The President also faces difficult decisions relating to homeland security and the American Muslim community. Experts estimate that several hundred ISIS fighters are carrying U.S. or Western European passports and could reenter the West and undertake terror. ISIS, through its websites, has made explicit threats about strikes here, accompanied by photos of the White House and a Chicago office tower.
The U.S. Muslim community, estimated at 7 million, is far more moderate and tolerant than those elsewhere. Yet, if only one percent of that population is susceptible to radical messages, that is 70,000 potential recruits. The Tsarnaev brothers, charged in the 2013 Boston Marathon bombing, came to the U.S. on tourist visas and then applied for political asylum. They were aided by others enrolled as college students. How many other Tsarnaevs, or potential Tsarnaevs, are among us?
There will not, nor should there be roundups of Muslim citizens in the U.S. But we can expect tightened monitoring of American Muslims who enter and leave the country and, no doubt, of those who preach radicalism in mosques or in social media. The risks of a 9/11 replay are too great to act otherwise.
Obama began his presidency by pledging a "reset" of U.S.-Russia relations. The U.S. and its NATO allies accepted — passively — Vladimir Putin's seizure of Crimea from Ukraine. But, right now, Russian forces are directly and indirectly waging war in that country. Financial and economic sanctions have clearly not stopped Putin, who no doubt regards them as likely to disappear over time.
Putin wants to restore the former Soviet Union's empire and control over neighboring states. That means reabsorbing countries like Ukraine or, failing that, taking chunks of its territory and/or establishing puppet regimes in its capitals. As many previous aggressors, Putin is playing the game as it comes, taking what he can until someone stops him. If he is not stopped, he'll just keep taking.

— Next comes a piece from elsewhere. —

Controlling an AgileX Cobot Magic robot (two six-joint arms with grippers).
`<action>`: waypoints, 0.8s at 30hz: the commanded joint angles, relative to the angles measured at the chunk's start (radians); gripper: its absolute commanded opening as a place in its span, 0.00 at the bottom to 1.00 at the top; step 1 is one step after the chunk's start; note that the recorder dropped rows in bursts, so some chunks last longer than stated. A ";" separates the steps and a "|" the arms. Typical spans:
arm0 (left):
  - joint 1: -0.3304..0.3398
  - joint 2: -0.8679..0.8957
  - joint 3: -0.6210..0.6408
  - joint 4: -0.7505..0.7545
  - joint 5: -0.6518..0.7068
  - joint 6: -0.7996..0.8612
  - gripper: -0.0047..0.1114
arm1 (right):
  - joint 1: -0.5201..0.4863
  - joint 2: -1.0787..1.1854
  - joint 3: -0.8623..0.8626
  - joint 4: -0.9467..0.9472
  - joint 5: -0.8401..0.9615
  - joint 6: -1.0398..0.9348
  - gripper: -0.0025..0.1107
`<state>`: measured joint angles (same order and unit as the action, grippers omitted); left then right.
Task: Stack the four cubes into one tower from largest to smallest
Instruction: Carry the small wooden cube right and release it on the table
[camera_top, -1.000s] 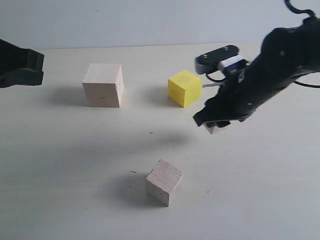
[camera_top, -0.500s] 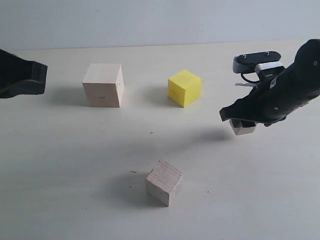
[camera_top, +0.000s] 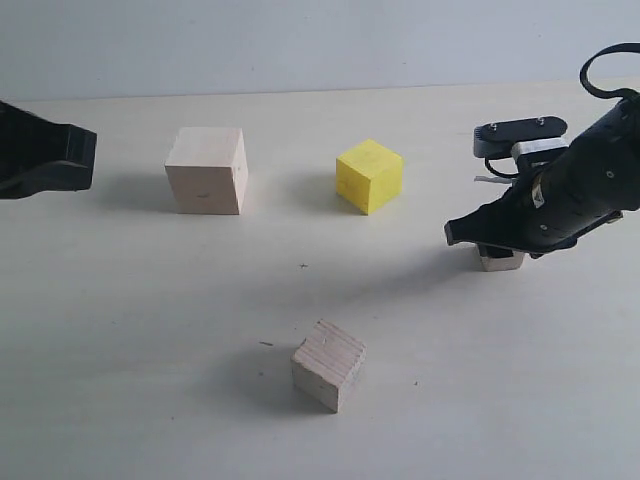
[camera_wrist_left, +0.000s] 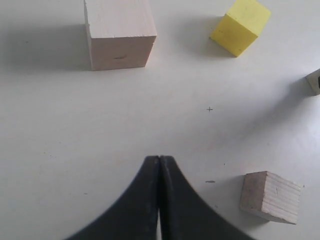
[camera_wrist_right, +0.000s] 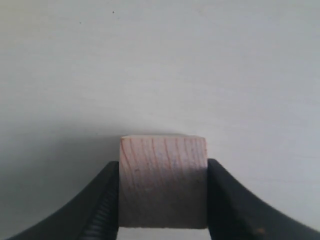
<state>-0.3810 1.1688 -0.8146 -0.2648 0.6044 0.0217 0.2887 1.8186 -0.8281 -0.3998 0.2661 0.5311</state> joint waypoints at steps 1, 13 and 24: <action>-0.005 -0.004 0.002 -0.009 -0.017 0.004 0.04 | -0.006 0.010 0.004 -0.024 0.012 0.012 0.20; -0.005 -0.004 0.002 -0.007 -0.031 0.027 0.04 | -0.006 0.010 0.004 -0.020 0.049 0.074 0.90; 0.031 0.029 -0.012 0.026 -0.241 0.050 0.04 | -0.004 -0.224 -0.011 0.078 0.122 0.036 0.88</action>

Poland and the Baltic states are properly worried about their own security. Ukraine is not a NATO member, but the U.S. and its NATO partners almost surely will be forced now to send modern military equipment, materiel and advisors to its aid, rather than merely sharing intelligence or talking about new non-military sanctions. If Russian forces continue to violate Ukraine's borders, Putin must know that tactical airstrikes against them might follow.
Two political generations of Americans properly have said "no more Vietnams," expressing their unwillingness to get involved in places where U.S. vital interests clearly were not at stake. This has been reinforced by oppostion from Obama and others to former president George W. Bush's intervention in Iraq, undertaken to stop chemical, biological and nuclear weapons programs which no longer existed there.
Obama has made clear his distaste for, in his words, "doing dumb things" in peripheral areas. He, however, found himself doing exactly that by waging war against Libya and getting involved In regime changes which increased, rather than reduced, instability in the Middle East. Putin has clearly read Obama's desire for a "reset" as weakness and aimed to take advantage of it.
That brings us to the present. It is difficult to imagine any modern U.S. president, even Jimmy Carter, who would not at this point opt for decisions that promise to defeat rather than contain ISIS and stop Russian aggression now rather than later. Over the next several days President Obama is almost certain to confer with congressional leaders and, then, to go on national television to explain why we must do difficult things now to avoid facing more difficult situations later.